Gip Palermo stralcia posizione Vizzini da quella di Romano

3 ottobre 2011
Palermo.
La posizione del senatore Carlo Vizzini (Pdl), nell'ambito dell'inchiesta per presunte tangenti, è stata stralciata dal gip del tribunale di Palermo Piergiorgio Morosini dalla posizione del co indagato, il ministro delle Politiche agricole Saverio Romano. Entrambi sono accusati di corruzione aggravata dall'avere agevolato Cosa nostra. A chiedere e ad ottenere la separazione della posizione di Vizzini da quella di Romano è stato il suo legale, l'avvocato Francesco Crescimanno.

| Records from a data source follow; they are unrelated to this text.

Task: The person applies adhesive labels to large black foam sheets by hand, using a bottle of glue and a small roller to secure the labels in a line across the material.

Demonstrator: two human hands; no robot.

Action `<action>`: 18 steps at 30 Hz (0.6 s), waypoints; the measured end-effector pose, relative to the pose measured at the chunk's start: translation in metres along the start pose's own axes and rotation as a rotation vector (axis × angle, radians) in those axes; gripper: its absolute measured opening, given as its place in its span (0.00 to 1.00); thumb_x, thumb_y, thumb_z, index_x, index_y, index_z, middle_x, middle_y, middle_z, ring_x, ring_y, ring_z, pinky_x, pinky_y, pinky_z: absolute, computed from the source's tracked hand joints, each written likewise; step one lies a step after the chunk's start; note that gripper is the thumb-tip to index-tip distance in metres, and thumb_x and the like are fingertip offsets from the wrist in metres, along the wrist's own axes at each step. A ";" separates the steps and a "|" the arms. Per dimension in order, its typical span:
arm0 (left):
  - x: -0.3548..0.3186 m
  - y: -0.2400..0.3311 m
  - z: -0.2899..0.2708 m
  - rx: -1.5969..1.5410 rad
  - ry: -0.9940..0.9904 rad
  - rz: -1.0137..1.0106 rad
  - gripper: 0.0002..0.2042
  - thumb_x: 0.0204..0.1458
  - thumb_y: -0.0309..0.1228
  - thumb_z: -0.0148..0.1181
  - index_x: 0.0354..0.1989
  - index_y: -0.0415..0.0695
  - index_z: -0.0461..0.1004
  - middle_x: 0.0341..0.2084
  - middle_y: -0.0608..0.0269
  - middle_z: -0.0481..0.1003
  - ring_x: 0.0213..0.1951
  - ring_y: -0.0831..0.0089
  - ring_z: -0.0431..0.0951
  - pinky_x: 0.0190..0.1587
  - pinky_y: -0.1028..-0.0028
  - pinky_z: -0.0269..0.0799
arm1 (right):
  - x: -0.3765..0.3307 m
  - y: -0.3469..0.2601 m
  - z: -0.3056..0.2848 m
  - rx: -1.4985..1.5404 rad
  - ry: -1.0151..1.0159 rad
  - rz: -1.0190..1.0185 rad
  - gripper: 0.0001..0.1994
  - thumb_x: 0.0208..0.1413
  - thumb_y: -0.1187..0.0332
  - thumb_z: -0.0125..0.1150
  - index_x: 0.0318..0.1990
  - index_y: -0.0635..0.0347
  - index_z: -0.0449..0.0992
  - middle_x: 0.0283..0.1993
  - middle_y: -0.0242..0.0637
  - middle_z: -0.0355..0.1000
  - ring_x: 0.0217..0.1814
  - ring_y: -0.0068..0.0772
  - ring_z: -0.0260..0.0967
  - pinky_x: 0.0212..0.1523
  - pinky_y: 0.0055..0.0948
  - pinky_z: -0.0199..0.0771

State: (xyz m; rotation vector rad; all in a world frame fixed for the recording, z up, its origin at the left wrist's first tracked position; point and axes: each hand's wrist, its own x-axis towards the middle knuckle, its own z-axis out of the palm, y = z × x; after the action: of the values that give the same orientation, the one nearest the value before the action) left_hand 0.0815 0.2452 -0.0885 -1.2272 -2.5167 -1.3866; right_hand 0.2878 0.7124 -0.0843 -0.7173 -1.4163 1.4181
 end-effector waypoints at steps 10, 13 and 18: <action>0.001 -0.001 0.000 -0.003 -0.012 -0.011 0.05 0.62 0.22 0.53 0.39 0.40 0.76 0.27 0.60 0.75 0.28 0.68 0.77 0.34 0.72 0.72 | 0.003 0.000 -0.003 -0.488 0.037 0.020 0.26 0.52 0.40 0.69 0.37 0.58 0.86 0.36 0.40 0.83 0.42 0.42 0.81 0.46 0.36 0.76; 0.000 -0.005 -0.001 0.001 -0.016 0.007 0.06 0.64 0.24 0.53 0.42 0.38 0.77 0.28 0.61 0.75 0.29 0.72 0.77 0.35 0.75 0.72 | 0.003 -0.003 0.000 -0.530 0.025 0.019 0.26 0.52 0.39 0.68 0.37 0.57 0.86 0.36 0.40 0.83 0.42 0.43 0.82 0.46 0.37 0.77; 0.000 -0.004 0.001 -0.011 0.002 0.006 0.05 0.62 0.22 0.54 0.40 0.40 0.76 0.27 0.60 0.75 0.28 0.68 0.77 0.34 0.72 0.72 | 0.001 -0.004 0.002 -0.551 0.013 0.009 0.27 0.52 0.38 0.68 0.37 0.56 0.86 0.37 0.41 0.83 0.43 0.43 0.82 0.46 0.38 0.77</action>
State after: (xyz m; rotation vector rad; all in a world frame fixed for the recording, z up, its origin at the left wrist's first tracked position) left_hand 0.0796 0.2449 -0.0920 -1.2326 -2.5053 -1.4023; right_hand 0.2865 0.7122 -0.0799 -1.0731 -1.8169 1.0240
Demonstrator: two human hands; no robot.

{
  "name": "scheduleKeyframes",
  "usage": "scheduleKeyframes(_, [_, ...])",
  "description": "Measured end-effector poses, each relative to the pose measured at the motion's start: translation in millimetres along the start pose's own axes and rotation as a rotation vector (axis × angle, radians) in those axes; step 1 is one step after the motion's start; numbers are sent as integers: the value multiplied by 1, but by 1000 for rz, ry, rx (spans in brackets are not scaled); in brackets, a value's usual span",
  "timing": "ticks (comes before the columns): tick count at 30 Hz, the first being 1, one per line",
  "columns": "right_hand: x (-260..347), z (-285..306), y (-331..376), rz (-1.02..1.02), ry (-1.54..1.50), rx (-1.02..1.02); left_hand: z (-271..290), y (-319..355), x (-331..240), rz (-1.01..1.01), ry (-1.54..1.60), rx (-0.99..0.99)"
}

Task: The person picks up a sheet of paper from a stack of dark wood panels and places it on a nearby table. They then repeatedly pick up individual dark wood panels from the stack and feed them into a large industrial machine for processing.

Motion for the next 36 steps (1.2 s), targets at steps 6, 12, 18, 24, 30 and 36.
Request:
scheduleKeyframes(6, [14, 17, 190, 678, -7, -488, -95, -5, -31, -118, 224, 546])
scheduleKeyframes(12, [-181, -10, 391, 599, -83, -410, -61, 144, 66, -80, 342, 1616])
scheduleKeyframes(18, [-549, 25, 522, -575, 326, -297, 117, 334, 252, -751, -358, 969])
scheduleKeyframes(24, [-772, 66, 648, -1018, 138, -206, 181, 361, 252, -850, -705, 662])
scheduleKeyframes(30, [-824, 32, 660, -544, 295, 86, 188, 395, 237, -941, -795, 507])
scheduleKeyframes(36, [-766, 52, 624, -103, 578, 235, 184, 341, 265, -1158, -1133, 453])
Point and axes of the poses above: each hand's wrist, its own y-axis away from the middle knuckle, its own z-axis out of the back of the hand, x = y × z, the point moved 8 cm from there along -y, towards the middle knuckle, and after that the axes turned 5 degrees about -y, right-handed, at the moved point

Il gip Morosini si è riservato adesso di decidere sull'uso delle intercettazioni da inviare alle Camere. Davanti al gip Morosini è adesso il turno dei difensori del ministro Romano, gli avvocati Franco Inzerillo e Raffaele Bonsignore, che stanno presentando una serie di eccezioni. L'udienza è ancora in corso sull'uso delle intercettazioni ed è probabile che la decisione dei gip Morosini, sia su Vizzini che su Romano, possa slittare ad un'altra udienza. Secondo l'accusa Vizzini e romano avrebbero intascato delle somme di denaro nell'ambito dell'affare sulla vendita della società 'Gas', di cui era socio Massimo Ciancimino, ad una società spagnola. Ma entrambi hanno sempre negato gli addebiti.